### Dataset records

⁂

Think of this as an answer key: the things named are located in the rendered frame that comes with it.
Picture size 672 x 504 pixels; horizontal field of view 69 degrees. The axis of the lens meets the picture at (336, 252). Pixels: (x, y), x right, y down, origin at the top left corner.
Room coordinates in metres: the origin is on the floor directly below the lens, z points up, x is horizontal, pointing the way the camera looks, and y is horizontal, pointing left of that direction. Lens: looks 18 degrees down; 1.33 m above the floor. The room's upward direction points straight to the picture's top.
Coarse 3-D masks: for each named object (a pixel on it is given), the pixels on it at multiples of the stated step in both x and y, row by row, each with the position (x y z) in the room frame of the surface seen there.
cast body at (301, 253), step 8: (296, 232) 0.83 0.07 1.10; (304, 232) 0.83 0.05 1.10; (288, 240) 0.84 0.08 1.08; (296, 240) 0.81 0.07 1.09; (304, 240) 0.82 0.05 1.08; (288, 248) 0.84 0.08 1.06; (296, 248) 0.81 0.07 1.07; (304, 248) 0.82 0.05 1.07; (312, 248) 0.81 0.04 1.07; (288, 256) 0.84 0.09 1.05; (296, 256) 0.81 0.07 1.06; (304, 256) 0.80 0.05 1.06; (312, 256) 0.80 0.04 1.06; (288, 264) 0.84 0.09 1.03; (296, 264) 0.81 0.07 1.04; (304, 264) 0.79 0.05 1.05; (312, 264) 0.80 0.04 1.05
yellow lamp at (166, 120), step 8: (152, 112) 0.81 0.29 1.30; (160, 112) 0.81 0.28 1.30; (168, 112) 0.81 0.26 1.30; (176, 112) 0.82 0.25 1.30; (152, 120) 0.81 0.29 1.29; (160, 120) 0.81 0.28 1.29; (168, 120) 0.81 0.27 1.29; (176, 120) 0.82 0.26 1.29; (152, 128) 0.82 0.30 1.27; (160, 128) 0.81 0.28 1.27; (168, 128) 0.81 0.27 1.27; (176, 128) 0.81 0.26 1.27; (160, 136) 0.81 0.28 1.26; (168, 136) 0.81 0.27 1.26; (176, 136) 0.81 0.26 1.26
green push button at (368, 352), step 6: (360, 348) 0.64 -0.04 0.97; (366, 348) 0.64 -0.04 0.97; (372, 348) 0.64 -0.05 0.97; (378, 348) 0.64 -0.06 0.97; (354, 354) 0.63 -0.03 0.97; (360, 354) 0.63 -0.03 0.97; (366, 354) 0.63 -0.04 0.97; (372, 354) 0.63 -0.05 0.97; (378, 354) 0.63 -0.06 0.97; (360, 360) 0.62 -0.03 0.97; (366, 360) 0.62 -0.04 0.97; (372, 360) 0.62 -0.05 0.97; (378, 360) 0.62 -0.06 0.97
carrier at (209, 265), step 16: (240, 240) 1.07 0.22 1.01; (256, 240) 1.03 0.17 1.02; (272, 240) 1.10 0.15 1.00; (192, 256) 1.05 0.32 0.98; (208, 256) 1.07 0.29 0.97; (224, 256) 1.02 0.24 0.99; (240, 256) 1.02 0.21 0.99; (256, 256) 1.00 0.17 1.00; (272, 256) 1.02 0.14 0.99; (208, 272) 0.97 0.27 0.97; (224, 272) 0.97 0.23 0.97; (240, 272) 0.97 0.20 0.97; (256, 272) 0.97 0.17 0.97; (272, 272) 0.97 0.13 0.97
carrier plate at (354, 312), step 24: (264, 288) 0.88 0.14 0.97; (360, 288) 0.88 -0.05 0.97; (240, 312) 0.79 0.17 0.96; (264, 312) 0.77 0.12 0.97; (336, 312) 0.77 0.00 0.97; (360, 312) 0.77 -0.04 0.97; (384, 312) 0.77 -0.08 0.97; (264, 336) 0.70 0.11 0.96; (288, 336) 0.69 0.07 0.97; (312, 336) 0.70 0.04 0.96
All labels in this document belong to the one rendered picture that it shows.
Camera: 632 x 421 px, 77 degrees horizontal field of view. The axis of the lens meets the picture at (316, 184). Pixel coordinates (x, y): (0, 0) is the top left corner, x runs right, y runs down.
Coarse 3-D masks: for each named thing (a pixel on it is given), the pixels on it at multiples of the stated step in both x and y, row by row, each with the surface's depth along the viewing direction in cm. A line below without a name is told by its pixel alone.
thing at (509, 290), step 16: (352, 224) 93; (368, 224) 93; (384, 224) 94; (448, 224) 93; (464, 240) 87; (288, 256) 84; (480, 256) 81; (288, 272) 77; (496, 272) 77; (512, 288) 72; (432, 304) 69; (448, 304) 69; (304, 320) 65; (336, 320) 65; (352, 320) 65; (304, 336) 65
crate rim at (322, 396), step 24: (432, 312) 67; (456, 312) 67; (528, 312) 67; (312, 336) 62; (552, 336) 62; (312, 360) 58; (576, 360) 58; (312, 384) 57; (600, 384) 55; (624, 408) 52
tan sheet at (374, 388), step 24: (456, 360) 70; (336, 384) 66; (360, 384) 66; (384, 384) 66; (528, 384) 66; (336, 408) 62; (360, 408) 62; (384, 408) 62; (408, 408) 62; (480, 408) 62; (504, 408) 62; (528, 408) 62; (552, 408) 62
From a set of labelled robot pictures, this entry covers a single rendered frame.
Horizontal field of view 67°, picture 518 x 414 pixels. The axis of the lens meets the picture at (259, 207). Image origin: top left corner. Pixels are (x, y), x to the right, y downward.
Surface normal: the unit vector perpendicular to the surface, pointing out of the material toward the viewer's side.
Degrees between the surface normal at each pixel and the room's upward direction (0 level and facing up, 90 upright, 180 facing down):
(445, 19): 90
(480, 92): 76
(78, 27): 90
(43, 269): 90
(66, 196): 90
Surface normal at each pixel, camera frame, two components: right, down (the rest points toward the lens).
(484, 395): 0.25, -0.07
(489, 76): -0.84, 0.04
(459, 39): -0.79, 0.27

⁂

### What the task requires
Print the records again in full, exactly as they appear above.

### Solution to this problem
Think of this as an answer key: the things named are located in the rendered frame that comes with it.
Picture size 672 x 504 pixels; horizontal field of view 69 degrees. The axis of the lens meets the picture at (336, 252). Pixels: (x, y), x right, y down, origin at the top left corner.
Room coordinates in metres: the origin is on the floor directly below the lens, z points up, x is horizontal, pointing the way the camera looks, and y is horizontal, pointing left of that direction. Lens: looks 18 degrees down; 1.33 m above the floor. The room's upward direction points straight to the picture's top.
Coarse 3-D masks: for each named object (a pixel on it is given), the pixels on it at multiples of the stated step in both x and y, row by row, each with the position (x y z) in the room frame of the surface seen there.
cast body at (301, 253), step 8: (296, 232) 0.83 0.07 1.10; (304, 232) 0.83 0.05 1.10; (288, 240) 0.84 0.08 1.08; (296, 240) 0.81 0.07 1.09; (304, 240) 0.82 0.05 1.08; (288, 248) 0.84 0.08 1.06; (296, 248) 0.81 0.07 1.07; (304, 248) 0.82 0.05 1.07; (312, 248) 0.81 0.04 1.07; (288, 256) 0.84 0.09 1.05; (296, 256) 0.81 0.07 1.06; (304, 256) 0.80 0.05 1.06; (312, 256) 0.80 0.04 1.06; (288, 264) 0.84 0.09 1.03; (296, 264) 0.81 0.07 1.04; (304, 264) 0.79 0.05 1.05; (312, 264) 0.80 0.04 1.05
yellow lamp at (166, 120), step 8: (152, 112) 0.81 0.29 1.30; (160, 112) 0.81 0.28 1.30; (168, 112) 0.81 0.26 1.30; (176, 112) 0.82 0.25 1.30; (152, 120) 0.81 0.29 1.29; (160, 120) 0.81 0.28 1.29; (168, 120) 0.81 0.27 1.29; (176, 120) 0.82 0.26 1.29; (152, 128) 0.82 0.30 1.27; (160, 128) 0.81 0.28 1.27; (168, 128) 0.81 0.27 1.27; (176, 128) 0.81 0.26 1.27; (160, 136) 0.81 0.28 1.26; (168, 136) 0.81 0.27 1.26; (176, 136) 0.81 0.26 1.26
green push button at (368, 352), step 6: (360, 348) 0.64 -0.04 0.97; (366, 348) 0.64 -0.04 0.97; (372, 348) 0.64 -0.05 0.97; (378, 348) 0.64 -0.06 0.97; (354, 354) 0.63 -0.03 0.97; (360, 354) 0.63 -0.03 0.97; (366, 354) 0.63 -0.04 0.97; (372, 354) 0.63 -0.05 0.97; (378, 354) 0.63 -0.06 0.97; (360, 360) 0.62 -0.03 0.97; (366, 360) 0.62 -0.04 0.97; (372, 360) 0.62 -0.05 0.97; (378, 360) 0.62 -0.06 0.97
carrier at (209, 265), step 16: (240, 240) 1.07 0.22 1.01; (256, 240) 1.03 0.17 1.02; (272, 240) 1.10 0.15 1.00; (192, 256) 1.05 0.32 0.98; (208, 256) 1.07 0.29 0.97; (224, 256) 1.02 0.24 0.99; (240, 256) 1.02 0.21 0.99; (256, 256) 1.00 0.17 1.00; (272, 256) 1.02 0.14 0.99; (208, 272) 0.97 0.27 0.97; (224, 272) 0.97 0.23 0.97; (240, 272) 0.97 0.20 0.97; (256, 272) 0.97 0.17 0.97; (272, 272) 0.97 0.13 0.97
carrier plate at (354, 312), step 24: (264, 288) 0.88 0.14 0.97; (360, 288) 0.88 -0.05 0.97; (240, 312) 0.79 0.17 0.96; (264, 312) 0.77 0.12 0.97; (336, 312) 0.77 0.00 0.97; (360, 312) 0.77 -0.04 0.97; (384, 312) 0.77 -0.08 0.97; (264, 336) 0.70 0.11 0.96; (288, 336) 0.69 0.07 0.97; (312, 336) 0.70 0.04 0.96
All labels in this document belong to the one rendered picture that it shows.
Camera: 632 x 421 px, 77 degrees horizontal field of view. The axis of the lens meets the picture at (316, 184). Pixel coordinates (x, y): (0, 0) is the top left corner, x runs right, y runs down.
Coarse 3-D masks: for each named thing (a pixel on it is given), the pixels on it at multiples of the stated step in both x and y, row by row, each with the surface's depth along the viewing direction in cm. A line below without a name is told by its pixel alone.
thing at (509, 290), step 16: (352, 224) 93; (368, 224) 93; (384, 224) 94; (448, 224) 93; (464, 240) 87; (288, 256) 84; (480, 256) 81; (288, 272) 77; (496, 272) 77; (512, 288) 72; (432, 304) 69; (448, 304) 69; (304, 320) 65; (336, 320) 65; (352, 320) 65; (304, 336) 65
crate rim at (322, 396), step 24: (432, 312) 67; (456, 312) 67; (528, 312) 67; (312, 336) 62; (552, 336) 62; (312, 360) 58; (576, 360) 58; (312, 384) 57; (600, 384) 55; (624, 408) 52
tan sheet at (374, 388), step 24: (456, 360) 70; (336, 384) 66; (360, 384) 66; (384, 384) 66; (528, 384) 66; (336, 408) 62; (360, 408) 62; (384, 408) 62; (408, 408) 62; (480, 408) 62; (504, 408) 62; (528, 408) 62; (552, 408) 62
From a set of labelled robot pictures, this entry covers a single rendered frame.
Horizontal field of view 67°, picture 518 x 414 pixels. The axis of the lens meets the picture at (259, 207). Image origin: top left corner. Pixels are (x, y), x to the right, y downward.
Surface normal: the unit vector perpendicular to the surface, pointing out of the material toward the viewer's side.
Degrees between the surface normal at each pixel and the room's upward direction (0 level and facing up, 90 upright, 180 facing down):
(445, 19): 90
(480, 92): 76
(78, 27): 90
(43, 269): 90
(66, 196): 90
Surface normal at each pixel, camera frame, two components: right, down (the rest points toward the lens).
(484, 395): 0.25, -0.07
(489, 76): -0.84, 0.04
(459, 39): -0.79, 0.27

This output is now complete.